Solution Design & Engineering Leadership
- Architect and build scalable, high-performance data and AI pipelines using tools such as Spark, PySpark, SQL, Python, DBT, Airflow, and cloud-native platforms (AWS, GCP, or Azure).
- Lead the design of hybrid/on-prem data platforms, incorporating security, governance, and performance optimization.
Strategic Client & Stakeholder Engagement
- Serve as a trusted technical advisor to internal and external stakeholders.
- Translate complex business needs into practical engineering solutions and oversee the end-to-end delivery lifecycle.
AI-Driven Productivity & Innovation
- Introduce and scale AI-driven tools and practices to accelerate development and enhance data quality, resilience, and maintainability.
- Champion the adoption of generative AI and foundation models to enable intelligent automation and insight generation.
Growth & Team Leadership
- Build, lead, and inspire a diverse team of Data Engineers, ML Engineers, and AI Specialists.
- Set a clear vision and goals, provide mentorship, and cultivate a strong engineering culture and standards.
Platform and Data Strategy
- Lead initiatives to modernize data infrastructure, improve data discoverability, and support real-time analytics and experimentation.
- Collaborate cross-functionally to shape product data strategies and influence the overall AI roadmap.
Presales & Business Development Support
- Partner with sales and solution teams to craft compelling proposals, technical solutions, and client presentations.
- Represent the engineering function in client discussions, workshops, and RFP responses to articulate value and differentiation.
- Support opportunity scoping, estimation, and roadmap planning for prospective engagements.
What do we need from you
- 10+ years of experience in data engineering, AI/ML engineering, or product/platform engineering.

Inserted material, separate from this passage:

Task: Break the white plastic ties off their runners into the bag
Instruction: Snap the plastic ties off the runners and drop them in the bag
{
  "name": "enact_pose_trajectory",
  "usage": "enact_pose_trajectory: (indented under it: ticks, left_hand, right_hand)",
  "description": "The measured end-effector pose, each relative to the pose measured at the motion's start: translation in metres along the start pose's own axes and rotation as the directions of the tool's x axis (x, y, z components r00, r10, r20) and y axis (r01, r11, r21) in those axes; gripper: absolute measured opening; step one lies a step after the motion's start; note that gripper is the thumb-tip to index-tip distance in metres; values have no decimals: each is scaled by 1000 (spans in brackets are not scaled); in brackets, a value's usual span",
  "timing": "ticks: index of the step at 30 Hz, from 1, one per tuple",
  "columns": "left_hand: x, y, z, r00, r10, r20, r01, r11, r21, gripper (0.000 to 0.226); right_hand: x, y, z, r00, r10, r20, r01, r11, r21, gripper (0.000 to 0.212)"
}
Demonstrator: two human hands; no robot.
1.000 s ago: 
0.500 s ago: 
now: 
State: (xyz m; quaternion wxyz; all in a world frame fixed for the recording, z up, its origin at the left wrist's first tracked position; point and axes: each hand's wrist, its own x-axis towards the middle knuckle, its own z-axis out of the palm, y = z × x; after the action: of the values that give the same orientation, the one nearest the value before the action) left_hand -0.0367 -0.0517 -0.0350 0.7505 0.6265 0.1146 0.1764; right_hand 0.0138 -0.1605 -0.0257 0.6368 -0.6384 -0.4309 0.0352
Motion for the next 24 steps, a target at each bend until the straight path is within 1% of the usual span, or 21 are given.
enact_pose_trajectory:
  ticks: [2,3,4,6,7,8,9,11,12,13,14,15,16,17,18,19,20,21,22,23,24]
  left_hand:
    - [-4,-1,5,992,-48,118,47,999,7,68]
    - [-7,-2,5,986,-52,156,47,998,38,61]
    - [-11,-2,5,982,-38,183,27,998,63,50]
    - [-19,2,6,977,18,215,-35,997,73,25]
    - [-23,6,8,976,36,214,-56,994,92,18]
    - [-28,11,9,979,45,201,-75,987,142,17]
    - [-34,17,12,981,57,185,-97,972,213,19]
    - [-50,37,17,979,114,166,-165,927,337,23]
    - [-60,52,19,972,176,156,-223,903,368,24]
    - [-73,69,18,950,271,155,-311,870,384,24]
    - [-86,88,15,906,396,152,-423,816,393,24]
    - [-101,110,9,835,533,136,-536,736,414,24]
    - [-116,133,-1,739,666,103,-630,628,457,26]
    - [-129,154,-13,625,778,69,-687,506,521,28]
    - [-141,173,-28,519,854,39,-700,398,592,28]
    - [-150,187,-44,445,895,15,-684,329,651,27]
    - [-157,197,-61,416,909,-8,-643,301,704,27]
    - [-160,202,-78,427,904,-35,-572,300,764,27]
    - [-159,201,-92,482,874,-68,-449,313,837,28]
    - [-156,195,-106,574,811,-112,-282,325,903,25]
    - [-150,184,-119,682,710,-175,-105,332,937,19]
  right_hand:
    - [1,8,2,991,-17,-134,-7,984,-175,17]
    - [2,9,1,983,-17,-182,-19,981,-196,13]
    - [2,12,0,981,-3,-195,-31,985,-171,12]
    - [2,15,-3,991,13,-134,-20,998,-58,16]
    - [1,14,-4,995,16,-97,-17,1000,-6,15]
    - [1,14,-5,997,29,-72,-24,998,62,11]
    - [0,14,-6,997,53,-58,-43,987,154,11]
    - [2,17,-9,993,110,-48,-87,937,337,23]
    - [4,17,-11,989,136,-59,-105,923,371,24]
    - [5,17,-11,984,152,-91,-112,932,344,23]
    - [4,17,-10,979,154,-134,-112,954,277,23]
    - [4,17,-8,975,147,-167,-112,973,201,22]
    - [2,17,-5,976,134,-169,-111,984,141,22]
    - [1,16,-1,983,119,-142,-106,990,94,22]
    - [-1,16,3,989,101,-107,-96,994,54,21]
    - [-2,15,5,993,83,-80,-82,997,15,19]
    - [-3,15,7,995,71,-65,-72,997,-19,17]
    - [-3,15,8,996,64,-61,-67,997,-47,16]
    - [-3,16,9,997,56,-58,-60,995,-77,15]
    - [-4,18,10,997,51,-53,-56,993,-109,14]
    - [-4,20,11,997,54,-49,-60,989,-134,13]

- Proven track record of leading high-performing teams and managing senior engineers and managers.
- Bachelors or master's degree in computer science, Engineering, or a related field.
- Extensive experience with big data technologies and modern cloud ecosystems.
- Strong knowledge of AI/ML methods and their real-world applications.
- Experience in social media, content platforms, or high-scale product companies (e.g., Meta, LinkedIn, Google).
- 5+ years managing large teams (20+ engineers and managers).
- Demonstrated success in growing a data platform from 01 or scaling through significant growth phases.
- Exposure to Generative AI, LLMs, embeddings, recommender systems, or real-time personalization.
- Experience supporting presales, technical solutioning, and client-facing engineering roles.